While the six core members of Arcade Fire are certainly the primary creative force behind Everything Now, the band also enlisted Thomas Bangalter of Daft Punk and Steve Mackey of Pulp to help the project come to fruition. “All of our producers have had a similar role where they are basically a friend and an outside pair of ears that we trust because we are all cooks in the kitchen and when you already have six cooks in the kitchen, a seventh cook it’s actually better than not,” he said laughing. “The six of us will wrestle about things so it does help to have an outside perspective from someone you trust who says ‘oh that’s good.’”

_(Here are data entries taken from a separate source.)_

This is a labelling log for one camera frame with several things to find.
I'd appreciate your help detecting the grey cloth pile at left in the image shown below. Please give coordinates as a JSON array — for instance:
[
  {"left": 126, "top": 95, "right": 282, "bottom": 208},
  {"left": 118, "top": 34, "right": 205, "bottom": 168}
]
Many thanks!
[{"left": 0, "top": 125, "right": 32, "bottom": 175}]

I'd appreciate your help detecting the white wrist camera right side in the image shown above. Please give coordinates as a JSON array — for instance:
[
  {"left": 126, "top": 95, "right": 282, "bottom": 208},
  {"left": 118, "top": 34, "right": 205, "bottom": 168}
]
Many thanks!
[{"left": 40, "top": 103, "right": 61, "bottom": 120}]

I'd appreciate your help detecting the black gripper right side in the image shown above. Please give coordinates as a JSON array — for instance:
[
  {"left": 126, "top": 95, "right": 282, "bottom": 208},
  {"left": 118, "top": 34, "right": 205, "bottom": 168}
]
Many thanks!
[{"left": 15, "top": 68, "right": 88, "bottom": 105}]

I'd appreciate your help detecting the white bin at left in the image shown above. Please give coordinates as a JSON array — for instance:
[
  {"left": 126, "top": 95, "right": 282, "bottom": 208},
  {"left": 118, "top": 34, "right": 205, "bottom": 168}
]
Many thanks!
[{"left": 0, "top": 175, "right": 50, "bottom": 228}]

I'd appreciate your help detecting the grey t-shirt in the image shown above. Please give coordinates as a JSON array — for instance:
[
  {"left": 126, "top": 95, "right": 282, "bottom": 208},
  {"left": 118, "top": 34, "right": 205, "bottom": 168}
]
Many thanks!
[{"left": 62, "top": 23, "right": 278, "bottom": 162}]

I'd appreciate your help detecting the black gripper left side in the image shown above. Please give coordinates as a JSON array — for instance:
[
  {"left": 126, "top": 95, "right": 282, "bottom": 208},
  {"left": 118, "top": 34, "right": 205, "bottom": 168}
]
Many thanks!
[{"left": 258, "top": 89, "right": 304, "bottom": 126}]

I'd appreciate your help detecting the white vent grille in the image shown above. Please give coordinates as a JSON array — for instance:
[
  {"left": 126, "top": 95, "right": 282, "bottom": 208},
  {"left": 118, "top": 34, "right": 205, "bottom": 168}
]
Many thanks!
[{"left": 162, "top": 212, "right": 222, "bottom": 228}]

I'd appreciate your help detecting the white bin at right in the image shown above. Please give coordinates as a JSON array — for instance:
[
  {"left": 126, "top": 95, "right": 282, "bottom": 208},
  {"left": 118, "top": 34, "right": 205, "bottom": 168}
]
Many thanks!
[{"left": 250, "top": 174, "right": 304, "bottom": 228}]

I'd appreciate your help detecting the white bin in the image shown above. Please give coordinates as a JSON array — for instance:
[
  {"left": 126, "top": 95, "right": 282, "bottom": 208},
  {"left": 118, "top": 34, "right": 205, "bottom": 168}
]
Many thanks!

According to Butler, Mackey was involved with 80 to 90 percent of the record while Bangalter was more deeply involved with “Everything Now,” “Put Your Money On Me,” and “Infinite Content” and his fingerprints on those songs shine through in all the right ways. “Thomas, besides being an amazing musician, has an encyclopedic knowledge of music and an encyclopedic knowledge of production, microphone techniques from the 1950’s to the present and he’s very philosophical,” said Butler, “Thomas almost plays more of a philosophical role on the record where we’d sit and talk about a song for two hours and what it meant and how the instrumentation influenced that meaning and it felt like a very French way of experiencing things.”
That kind of attention to detail and effort is what it takes to put together an album like Everything Now and while critics may not have had incredibly positive reactions right off the bat, the band was rewarded with their first number one single when “Everything Now” hit the top of Billboard’s Adult Alternative chart. Now, the band is on the road rewarding their fanbase with an in-the-round arena tour that echoes the concept of Everything Now with patented Arcade Fire innovation.